We discussed how when you delegate it not only provides the opportunity for subordinates to grow, it also allows you to focus on more important and urgent duties. One participant made a comment that even though she fully understood the concept of delegation, she had a hard time putting it into practice. I asked her why that was and she said, “Because I have no subordinates to delegate to.” Not to be foiled in the point I was trying to make, I responded that she needed to learn the skills of delegating upward to her boss and laterally to her peers.
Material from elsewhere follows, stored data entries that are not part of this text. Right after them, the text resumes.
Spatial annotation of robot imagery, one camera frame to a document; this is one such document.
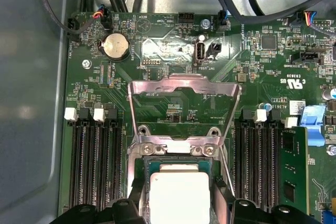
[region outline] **gray metal panel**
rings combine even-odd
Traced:
[[[59,17],[65,2],[50,0]],[[40,0],[0,4],[0,223],[49,223],[57,214],[66,44]]]

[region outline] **blue latch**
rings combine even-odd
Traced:
[[[332,215],[331,211],[323,211],[323,223],[324,224],[336,224],[336,216]]]
[[[308,130],[308,146],[324,146],[325,144],[325,139],[321,134],[325,107],[324,105],[312,105],[303,109],[299,125]]]

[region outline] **motherboard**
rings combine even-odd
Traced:
[[[84,24],[91,15],[69,22]],[[291,205],[323,221],[336,197],[335,39],[287,18],[244,25],[220,17],[110,13],[70,38],[65,107],[72,116],[64,123],[59,214],[83,203],[102,210],[128,196],[128,85],[186,74],[241,88],[225,136],[236,198],[264,211]],[[336,29],[334,20],[314,24]],[[232,102],[186,87],[133,97],[139,131],[180,140],[225,132]],[[217,161],[197,163],[220,174]],[[137,161],[135,177],[148,177],[154,164]]]

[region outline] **white connector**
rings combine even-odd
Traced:
[[[64,119],[72,122],[77,121],[78,114],[76,108],[65,108]]]
[[[255,123],[262,123],[262,122],[266,122],[266,120],[267,120],[267,111],[264,109],[256,110],[256,113],[253,117],[253,121]]]
[[[285,119],[285,128],[292,128],[298,126],[298,118],[292,116],[290,118]]]
[[[103,123],[105,121],[105,111],[104,109],[95,109],[93,113],[93,119],[97,122]]]

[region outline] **green circuit board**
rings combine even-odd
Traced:
[[[74,19],[83,24],[90,15],[78,13]],[[161,80],[172,73],[199,73],[211,82],[238,82],[243,91],[235,112],[236,119],[242,109],[254,112],[261,103],[270,103],[274,110],[280,111],[282,119],[299,116],[305,105],[325,104],[322,91],[335,88],[336,61],[332,60],[331,47],[334,39],[304,26],[290,26],[287,19],[262,25],[242,25],[229,18],[227,28],[219,33],[217,15],[195,14],[187,23],[181,22],[180,18],[179,14],[112,13],[113,32],[125,35],[131,45],[130,55],[121,62],[111,61],[99,50],[99,41],[106,36],[99,20],[80,35],[78,42],[69,43],[65,107],[89,108],[91,113],[94,108],[118,109],[118,129],[107,133],[107,156],[117,155],[117,164],[108,158],[104,186],[108,196],[105,201],[127,194],[127,147],[133,139],[128,83],[132,80]],[[208,29],[201,26],[204,19],[211,23]],[[315,24],[336,27],[333,20],[316,19]],[[205,36],[206,48],[213,43],[221,44],[221,51],[214,60],[195,63],[194,43],[199,35]],[[322,61],[292,61],[294,55],[311,51],[311,48],[320,53]],[[83,60],[89,60],[92,66],[83,68]],[[206,135],[212,126],[222,131],[228,113],[228,106],[223,104],[227,101],[219,95],[198,95],[191,89],[177,89],[170,94],[137,95],[135,111],[138,124],[147,125],[152,134],[187,138]],[[326,114],[336,116],[333,111],[327,110]],[[332,173],[336,157],[326,152],[327,145],[336,144],[335,125],[322,127],[322,132],[326,139],[326,146],[322,147],[304,147],[302,138],[307,136],[300,132],[302,138],[298,142],[303,148],[300,149],[303,158],[292,159],[301,170],[292,182],[298,193],[294,206],[308,210],[306,212],[318,220],[321,220],[322,210],[330,209],[331,197],[335,196],[336,190],[336,174]],[[226,141],[232,172],[234,136],[233,123]],[[73,137],[73,128],[65,122],[60,214],[69,207]],[[114,154],[114,148],[118,148],[118,154]],[[280,160],[279,166],[284,173],[287,172],[286,164],[284,159]],[[119,168],[110,172],[114,165]],[[280,203],[288,203],[281,191],[279,194]]]

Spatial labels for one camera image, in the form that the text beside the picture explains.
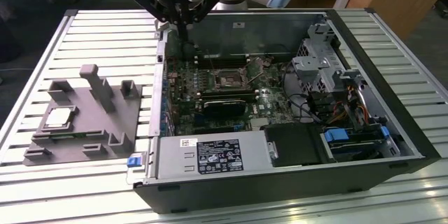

To determine whether you are maximizing your delegation opportunities, ask yourself some questions. Are you doing work that someone else should be doing? Is there work on your desk or in your inbox that can be — or should be — done by someone else? If so, DELEGATE that work and make sure it never reaches your desk again. Prior to delegation, it is certainly prudent to ensure that the person you delegate the work to has the education, experience and skills to perform the work at a satisfactory level. You want the work to be done in the right order and the right way. It is also not a bad idea to secure the delegate’s commitment and buy-in to the delegation.
Examples of tasks that must be delegated include:
- Weekly departmental reports
- Routine tasks that you happen to like to do
- A routine stockroom or inventory report
- Anything that is not important and not urgent
Another area where time can be saved is meetings. When the word “meeting” is used it always evokes smiles and grumbles from participants. We all have had good and not so good experiences with meetings. When my daughter, Tara, was in the third grade she had to stand up and tell her classmates what her daddy did. Kids in the third grade are 8, 9 and 10 years old and brutally honest. Tara, always Miss Prissy, popped up and said, “My daddy attends meetings.” Based on what she had heard at home in the evenings, I was a professional meeting attender. When I arrived home from work that evening, my wife, Georgia, told me Tara’s story. Like most others, I laughed at first, and then … maybe not so funny. I made a commitment that night to reduce my meeting time by 25 percent in the next 12 months. I do not think I achieved the 25 percent goal, but I got close, with maybe a 20 percent reduction. But even a 20 percent reduction in meeting time was a blessing. How did I do it? That might be the subject of my next blog? Stay tuned.
And then, it was time to end the session.
Think about how you currently delegate and manage meetings. How well is it working for you?
It is something to think about.
Hum … interesting.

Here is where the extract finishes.